- Exercise objective:
An exact copy of all the data is required, with pictures left out.
═══ Recorded information
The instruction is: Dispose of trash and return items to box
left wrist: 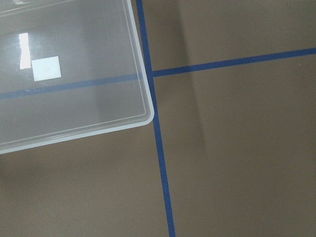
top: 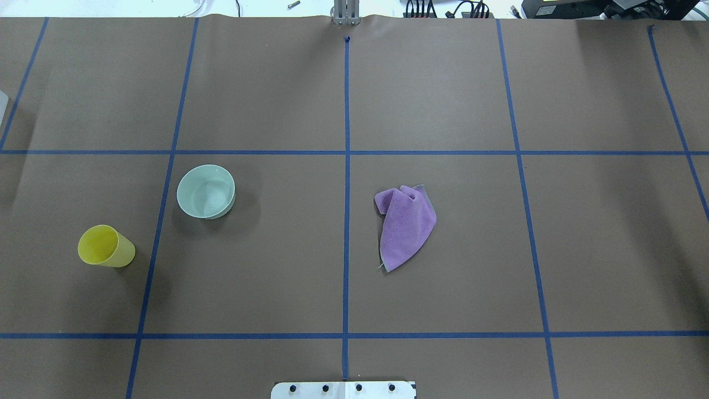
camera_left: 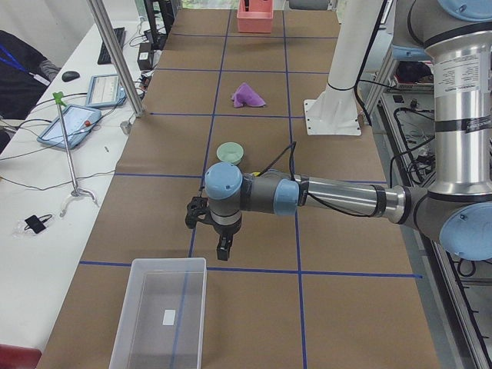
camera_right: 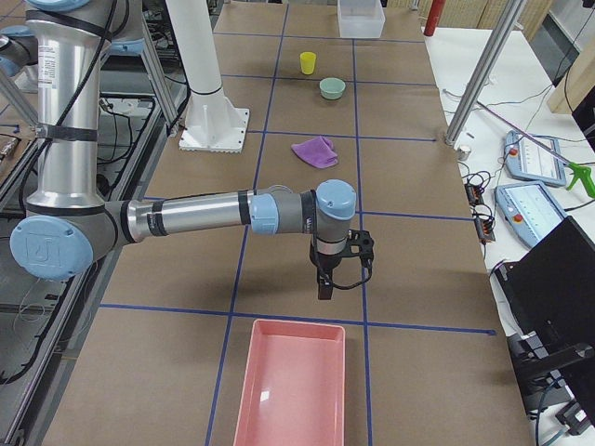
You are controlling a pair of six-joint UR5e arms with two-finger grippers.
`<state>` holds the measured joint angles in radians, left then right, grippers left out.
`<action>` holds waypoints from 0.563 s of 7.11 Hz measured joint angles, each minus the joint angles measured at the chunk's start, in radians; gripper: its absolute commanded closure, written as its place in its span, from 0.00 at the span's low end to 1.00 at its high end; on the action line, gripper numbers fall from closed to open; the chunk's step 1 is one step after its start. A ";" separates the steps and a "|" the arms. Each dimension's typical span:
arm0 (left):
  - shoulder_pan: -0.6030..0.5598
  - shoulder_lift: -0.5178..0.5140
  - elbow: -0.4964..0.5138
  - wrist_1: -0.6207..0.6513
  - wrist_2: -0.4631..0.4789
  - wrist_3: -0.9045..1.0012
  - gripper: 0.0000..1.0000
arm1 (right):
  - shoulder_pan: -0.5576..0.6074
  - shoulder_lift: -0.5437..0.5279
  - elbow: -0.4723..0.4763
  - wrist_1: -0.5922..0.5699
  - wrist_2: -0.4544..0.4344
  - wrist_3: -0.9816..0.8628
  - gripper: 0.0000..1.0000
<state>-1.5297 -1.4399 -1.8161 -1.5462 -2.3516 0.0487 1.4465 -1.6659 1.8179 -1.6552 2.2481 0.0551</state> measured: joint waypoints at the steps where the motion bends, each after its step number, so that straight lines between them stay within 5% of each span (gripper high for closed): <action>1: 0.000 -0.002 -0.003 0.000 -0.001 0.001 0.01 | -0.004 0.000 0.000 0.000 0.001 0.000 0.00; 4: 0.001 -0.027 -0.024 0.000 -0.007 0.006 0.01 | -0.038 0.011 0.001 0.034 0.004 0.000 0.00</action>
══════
- Answer to the exercise:
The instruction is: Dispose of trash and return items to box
left wrist: 
top: 
camera_left: 
camera_right: 
You are controlling a pair of six-joint UR5e arms with two-finger grippers.
`<state>` holds the measured joint angles in radians, left then right, grippers left out.
`<action>` holds waypoints from 0.563 s of 7.11 Hz measured joint angles, each minus the joint angles measured at the chunk's start, in radians; gripper: its absolute commanded closure, written as its place in its span, from 0.00 at the span's low end to 1.00 at its high end; on the action line, gripper numbers fall from closed to open; the chunk's step 1 is one step after its start. A ";" separates the steps and a "|" the arms. Each dimension's typical span:
arm0 (left):
  - shoulder_pan: -0.6030..0.5598
  - shoulder_lift: -0.5178..0.5140
  - elbow: -0.4964..0.5138
  - wrist_1: -0.6207..0.6513
  - wrist_2: -0.4631..0.4789
  - wrist_3: -0.9045..1.0012
  - gripper: 0.0000..1.0000
arm1 (right):
  - shoulder_pan: -0.5576..0.6074
  - shoulder_lift: -0.5437..0.5279
  - elbow: -0.4723..0.4763
  - wrist_1: -0.5922..0.5699
  - wrist_2: -0.4544..0.4344
  - wrist_3: -0.9816..0.8628
  - gripper: 0.0000..1.0000
<state>-1.5297 -1.4399 -1.8161 -1.5462 -2.3516 0.0487 1.4465 -1.6659 1.8179 -1.6552 2.2481 0.0551</state> measured: joint waypoints at the steps where the motion bends, each after its step number, so that straight lines between them stay within 5% of each span (gripper high for closed): <action>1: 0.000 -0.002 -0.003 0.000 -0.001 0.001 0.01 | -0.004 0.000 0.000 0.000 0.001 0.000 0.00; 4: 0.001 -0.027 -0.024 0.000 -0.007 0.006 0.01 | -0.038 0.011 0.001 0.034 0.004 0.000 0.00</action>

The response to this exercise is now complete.